[Arm-netbook] EOMA68 Computing Devices Update: New Factory Equipment, New Grant Proposal
paul at boddie.org.uk
Sun Feb 3 17:59:01 GMT 2019
Good to see another update:
I hope Mike is bearing up in the face of his recent difficulties. With regard
to your funding proposal , I see that you wish to revive the other computer
cards, and this brought to mind a couple of things I saw recently.
One of them was the StereoPi crowdfunding campaign:
The relevant aspect of this is the use of the Raspberry Pi Compute Module as
the core of the solution. Previously, the Compute Module was rather
"unobtainium", shall we say, but given that Adafruit and the like seem to
actually have the latest models in stock, I guess that they are being made and
sold to real people.
Although things like the StereoPi have developers as their audience, and so it
doesn't really bother people that bare boards and edge connectors are the
basis of modularity, it would be nice to be able to pitch EOMA68 (and related
profile) products for these kinds of things. But these kinds of campaigns do
help to demonstrate the case for EOMA68 and modular computing.

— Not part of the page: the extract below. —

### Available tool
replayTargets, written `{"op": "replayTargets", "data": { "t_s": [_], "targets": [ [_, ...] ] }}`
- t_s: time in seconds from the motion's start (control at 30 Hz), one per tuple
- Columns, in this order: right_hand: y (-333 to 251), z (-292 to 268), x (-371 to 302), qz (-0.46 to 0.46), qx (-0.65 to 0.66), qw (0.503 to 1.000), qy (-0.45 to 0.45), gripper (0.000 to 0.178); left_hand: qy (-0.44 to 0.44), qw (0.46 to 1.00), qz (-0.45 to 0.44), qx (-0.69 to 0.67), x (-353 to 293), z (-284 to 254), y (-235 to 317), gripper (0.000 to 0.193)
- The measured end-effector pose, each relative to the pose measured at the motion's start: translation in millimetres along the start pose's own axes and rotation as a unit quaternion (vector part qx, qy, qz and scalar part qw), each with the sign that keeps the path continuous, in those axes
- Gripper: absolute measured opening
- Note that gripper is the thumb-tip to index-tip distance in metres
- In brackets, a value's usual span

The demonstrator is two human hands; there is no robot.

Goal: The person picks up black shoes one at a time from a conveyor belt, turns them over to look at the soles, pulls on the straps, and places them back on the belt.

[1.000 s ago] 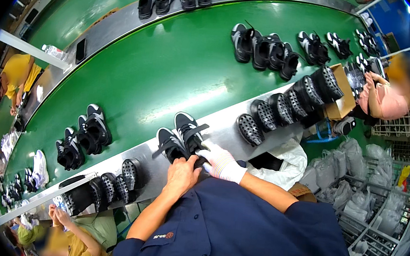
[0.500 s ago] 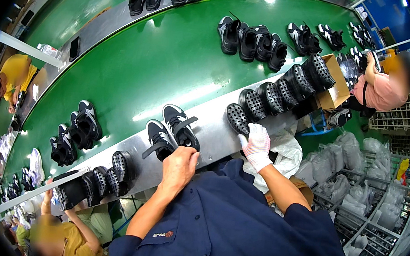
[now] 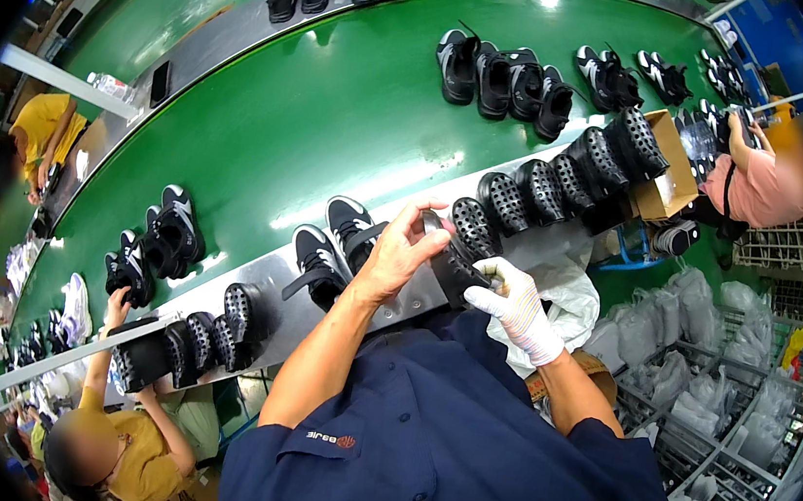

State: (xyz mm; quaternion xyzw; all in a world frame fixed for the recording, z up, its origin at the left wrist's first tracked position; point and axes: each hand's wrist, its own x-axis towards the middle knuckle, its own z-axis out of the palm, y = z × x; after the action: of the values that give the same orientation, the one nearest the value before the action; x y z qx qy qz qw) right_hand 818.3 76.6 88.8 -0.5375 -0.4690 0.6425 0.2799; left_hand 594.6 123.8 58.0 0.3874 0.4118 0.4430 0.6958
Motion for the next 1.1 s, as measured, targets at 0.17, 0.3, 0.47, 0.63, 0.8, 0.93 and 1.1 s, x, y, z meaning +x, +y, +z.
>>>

Another thing that I noticed was in perusing the Dingoonity forums, where
there is a fairly active forum about Ingenic-based handheld devices:
As the URL indicates, a lot of them seem to be based on the JZ4760, but there
was a curious remark about the JZ4770 used in the GCW Zero:
"There's no GCW Zero clone. H350 is its presumed internal name. The factory
illegally sold prototypes from the initial test runs. Apparently the factory
is hogging the last JZ4770 SoCs in existence. So don't expect a third party to
jump in and start manufacturing a compatible device."
Of course, the JZ4770 is the Vivante-based product variant, alongside the
JZ4780 (PowerVR-based) and JZ4775 (no GPU). The latter two are still featured
on Ingenic's Web site and are presumably active products. Hopefully, there are
no availability issues, although one may wonder whether the JZ4760 might be a
fallback if there is a glut of those (as evidenced by the continual stream of
handhelds) and a shortage of the others.
Again, EOMA68 would be a good way of enabling products for this market. People
seem to end up chasing discontinued products and settling for random imports,
often being disappointed with some aspect of them or other, plus the software
is not exactly responsibly produced, either.